WORK ITEM: Print the data that follows word for word, leaving out any picture.
_ _ _ _ _ _ _
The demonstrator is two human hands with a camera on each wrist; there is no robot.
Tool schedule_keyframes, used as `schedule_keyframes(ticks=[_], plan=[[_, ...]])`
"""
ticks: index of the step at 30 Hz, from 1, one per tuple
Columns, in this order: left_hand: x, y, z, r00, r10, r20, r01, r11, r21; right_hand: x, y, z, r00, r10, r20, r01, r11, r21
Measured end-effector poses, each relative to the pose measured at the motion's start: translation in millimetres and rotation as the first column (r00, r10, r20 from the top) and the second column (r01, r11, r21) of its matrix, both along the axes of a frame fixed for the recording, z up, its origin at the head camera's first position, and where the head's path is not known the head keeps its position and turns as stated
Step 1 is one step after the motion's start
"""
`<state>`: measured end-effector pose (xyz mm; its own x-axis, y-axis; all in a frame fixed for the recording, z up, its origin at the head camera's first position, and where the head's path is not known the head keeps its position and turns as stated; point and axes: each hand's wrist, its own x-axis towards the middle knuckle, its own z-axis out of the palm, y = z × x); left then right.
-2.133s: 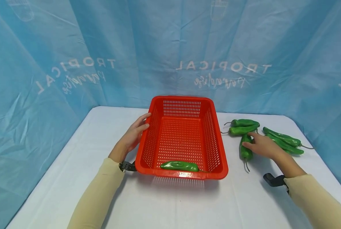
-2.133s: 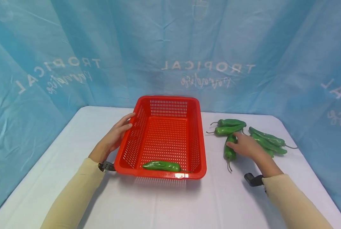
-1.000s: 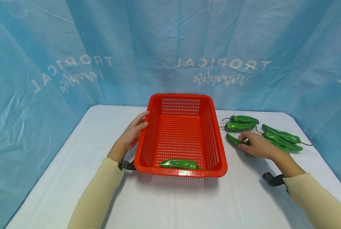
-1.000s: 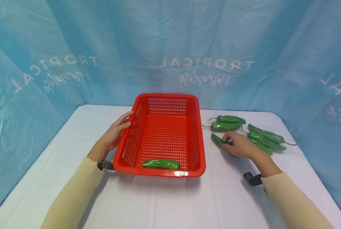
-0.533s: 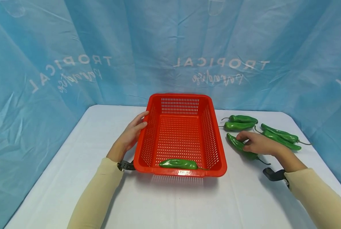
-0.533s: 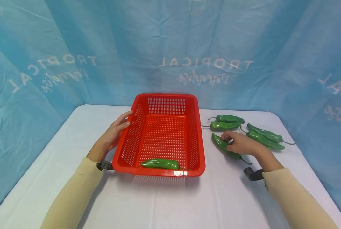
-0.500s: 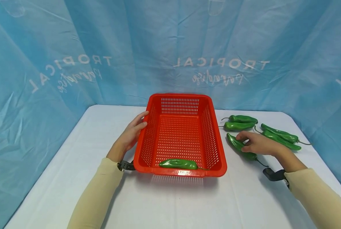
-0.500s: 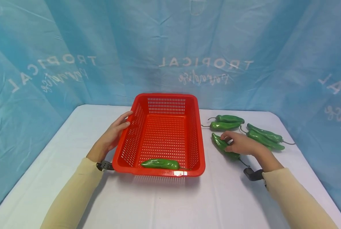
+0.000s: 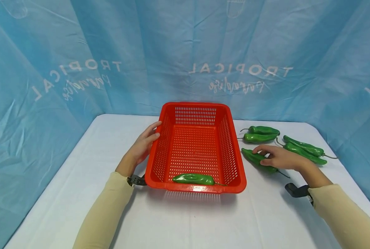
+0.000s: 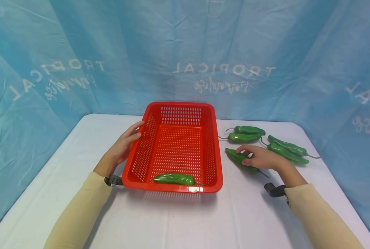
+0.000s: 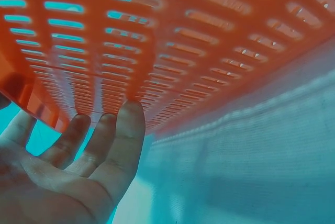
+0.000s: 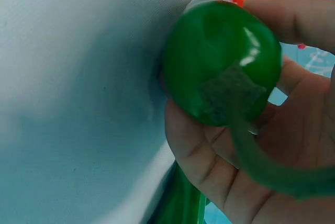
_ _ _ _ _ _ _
WRITTEN ANSWER:
The demonstrator is two human hands with a camera on each wrist; there is no robot.
Tool schedule_keyframes, used as `schedule_keyframes(ticks=[_], plan=[[_, ...]])`
"""
ticks: index of the step at 30 Hz, from 1, one per tuple
Columns, in this order: left_hand: x, y, z, r00, r10, r20, r01, r11, r21; right_hand: x, y, z, r00, r10, r20, r01, r11, r21
Measured end-effector poses, each relative to the pose measured at the motion's start: translation in millimetres and rotation as the first column (r00, r10, r20 from the top) and the second column (r01, r11, r21) of its matrix, both along the axes of a frame fixed for the recording, z up, its origin at the head camera's first position, and where the head's path is not known the head keeps its position and turns as stated
Step 1 is one step after the motion's start
"""
`<state>`: measured end-effector pose (xyz mm; its own x-axis, y-axis; all in a frame fixed for the recording, z up, its origin at the head camera's first position, and where the head's path is not known the head keeps its position and turns as stated; point and axes: each hand's wrist, its own x-axis towards the middle knuckle, its own z-axis out of the palm, y = z × x); left then right.
-2.133s: 
-2.133s: 
-1.000s: 
-1.000s: 
-0.533s: 
-0.533s: 
-0.500s: 
-0.500s: 
+0.000s: 
+0.000s: 
+0.000s: 
+0.000s: 

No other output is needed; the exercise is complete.